▸ PROBLEM REQUIREMENTS
Transcribe all the lines below exactly. Omit the pictures.

↓

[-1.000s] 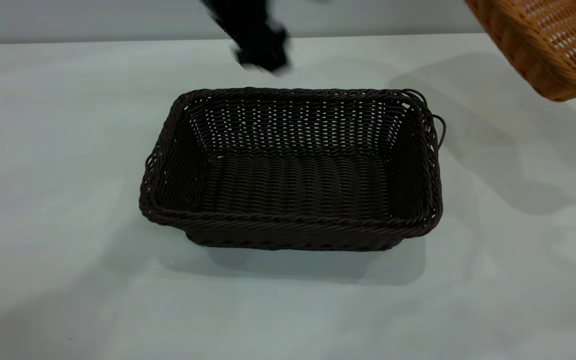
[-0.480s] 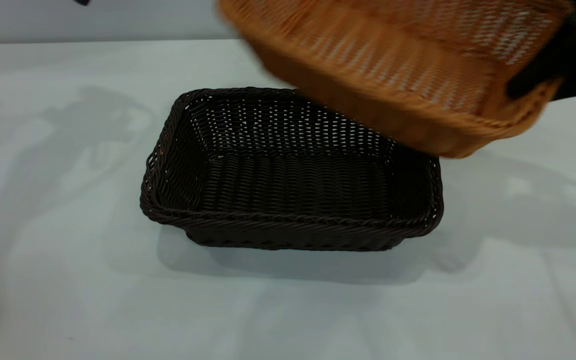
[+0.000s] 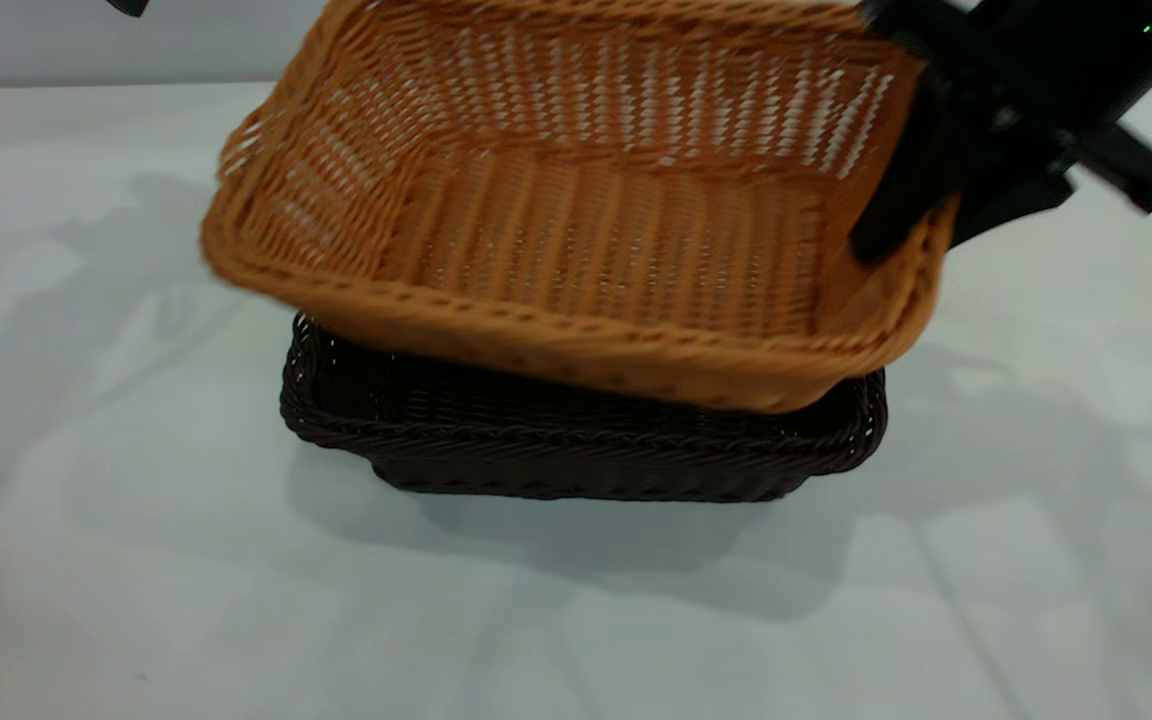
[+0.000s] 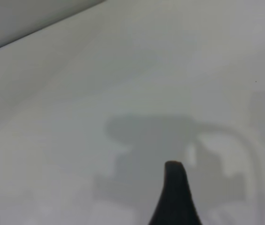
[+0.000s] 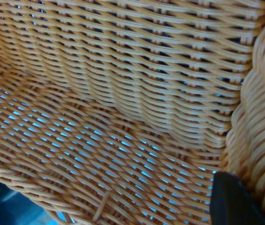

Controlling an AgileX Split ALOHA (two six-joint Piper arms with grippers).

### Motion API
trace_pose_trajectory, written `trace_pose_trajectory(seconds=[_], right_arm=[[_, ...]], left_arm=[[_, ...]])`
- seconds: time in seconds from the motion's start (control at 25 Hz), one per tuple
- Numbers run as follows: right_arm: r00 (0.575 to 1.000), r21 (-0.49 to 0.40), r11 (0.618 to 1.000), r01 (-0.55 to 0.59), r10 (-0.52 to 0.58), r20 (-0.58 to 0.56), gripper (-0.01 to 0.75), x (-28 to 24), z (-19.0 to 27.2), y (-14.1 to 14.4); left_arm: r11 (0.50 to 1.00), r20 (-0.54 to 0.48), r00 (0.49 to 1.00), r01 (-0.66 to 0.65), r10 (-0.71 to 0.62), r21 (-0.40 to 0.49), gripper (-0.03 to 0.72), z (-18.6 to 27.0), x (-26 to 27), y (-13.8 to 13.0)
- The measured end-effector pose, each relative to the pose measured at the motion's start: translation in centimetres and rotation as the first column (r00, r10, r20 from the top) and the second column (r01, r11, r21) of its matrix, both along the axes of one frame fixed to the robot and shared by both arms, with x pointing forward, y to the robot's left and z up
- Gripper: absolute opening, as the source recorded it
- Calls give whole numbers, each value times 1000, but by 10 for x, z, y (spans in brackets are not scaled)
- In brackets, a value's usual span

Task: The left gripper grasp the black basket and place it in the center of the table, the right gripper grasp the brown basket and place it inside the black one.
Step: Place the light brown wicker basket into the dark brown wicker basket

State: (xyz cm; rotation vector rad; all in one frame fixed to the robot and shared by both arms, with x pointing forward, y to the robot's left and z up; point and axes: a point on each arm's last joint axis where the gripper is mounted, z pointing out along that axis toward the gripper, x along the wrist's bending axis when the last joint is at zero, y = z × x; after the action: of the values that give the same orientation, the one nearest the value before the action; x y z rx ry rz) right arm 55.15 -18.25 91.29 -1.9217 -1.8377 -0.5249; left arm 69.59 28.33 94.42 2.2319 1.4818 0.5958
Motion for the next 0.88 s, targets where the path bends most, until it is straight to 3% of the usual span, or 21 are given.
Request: trace_pose_trajectory(seconds=[0.44, 0.72, 0.88], right_arm=[[1000, -48, 998, -30, 29, -9, 67, 23, -36, 9], [999, -89, 996, 4, -7, -35, 71, 24, -44, 6], [999, -97, 995, 21, -24, -37, 134, 25, -44, 5]], left_arm=[[1000, -33, 999, 5, -5, -2, 505, -2, -3, -1], [1000, -33, 999, 5, -5, -2, 505, -2, -3, -1], [1000, -31, 999, 10, -10, 1, 505, -2, -2, -1]])
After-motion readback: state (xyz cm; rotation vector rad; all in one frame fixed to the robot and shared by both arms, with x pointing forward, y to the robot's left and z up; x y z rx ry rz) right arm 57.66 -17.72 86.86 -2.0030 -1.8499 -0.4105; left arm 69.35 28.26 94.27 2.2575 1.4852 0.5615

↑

▸ SOLUTION TO THIS TASK
[-1.000s] 
[-0.480s] 
[+0.000s] 
[+0.000s] 
[+0.000s] 

Controlling an AgileX Split ALOHA (two six-joint Piper arms with grippers).

### Motion API
trace_pose_trajectory, written `trace_pose_trajectory(seconds=[_], right_arm=[[_, ...]], left_arm=[[_, ...]])`
- seconds: time in seconds from the motion's start (control at 25 Hz), one per tuple
- Numbers run as follows: right_arm: r00 (0.575 to 1.000), r21 (-0.49 to 0.40), r11 (0.618 to 1.000), r01 (-0.55 to 0.59), r10 (-0.52 to 0.58), r20 (-0.58 to 0.56), gripper (-0.01 to 0.75), x (-28 to 24), z (-19.0 to 27.2), y (-14.1 to 14.4); left_arm: r11 (0.50 to 1.00), r20 (-0.54 to 0.48), r00 (0.49 to 1.00), r01 (-0.66 to 0.65), r10 (-0.71 to 0.62), r21 (-0.40 to 0.49), gripper (-0.03 to 0.72), z (-18.6 to 27.0), x (-26 to 27), y (-13.8 to 13.0)
- The measured end-effector pose, each relative to the pose measured at the motion's start: translation in centimetres and rotation as the first column (r00, r10, r20 from the top) and the second column (r01, r11, r21) of its matrix, both along the axes of one frame fixed to the robot and shared by both arms, with x pointing forward, y to the robot's left and z up
- Gripper: absolute opening, as the source recorded it
- Calls give whole numbers, each value times 1000, but by 10 for x, z, y (spans in brackets are not scaled)
- In brackets, a value's usual span

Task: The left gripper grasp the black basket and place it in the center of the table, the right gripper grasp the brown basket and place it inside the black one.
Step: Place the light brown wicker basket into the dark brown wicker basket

State: (xyz cm; rotation vector rad; all in one frame fixed to the robot and shared by both arms, with x pointing forward, y to the robot's left and z up; point and axes: a point on each arm's last joint axis where the gripper is mounted, z pointing out along that axis toward the gripper, x along the wrist's bending axis when the last joint is at zero, y = z × x; after the action: of the values that give the same orientation, the one nearest the value before the action; x y z rx ry rz) right arm 55.15 -18.25 91.29 -1.9217 -1.8377 -0.5249; left arm 69.59 28.33 94.42 2.2319 1.4818 0.5958
Motion for the next 0.88 s, targets where the path bends most, until it is straight to 3% of the usual span, or 21 are given.
Request: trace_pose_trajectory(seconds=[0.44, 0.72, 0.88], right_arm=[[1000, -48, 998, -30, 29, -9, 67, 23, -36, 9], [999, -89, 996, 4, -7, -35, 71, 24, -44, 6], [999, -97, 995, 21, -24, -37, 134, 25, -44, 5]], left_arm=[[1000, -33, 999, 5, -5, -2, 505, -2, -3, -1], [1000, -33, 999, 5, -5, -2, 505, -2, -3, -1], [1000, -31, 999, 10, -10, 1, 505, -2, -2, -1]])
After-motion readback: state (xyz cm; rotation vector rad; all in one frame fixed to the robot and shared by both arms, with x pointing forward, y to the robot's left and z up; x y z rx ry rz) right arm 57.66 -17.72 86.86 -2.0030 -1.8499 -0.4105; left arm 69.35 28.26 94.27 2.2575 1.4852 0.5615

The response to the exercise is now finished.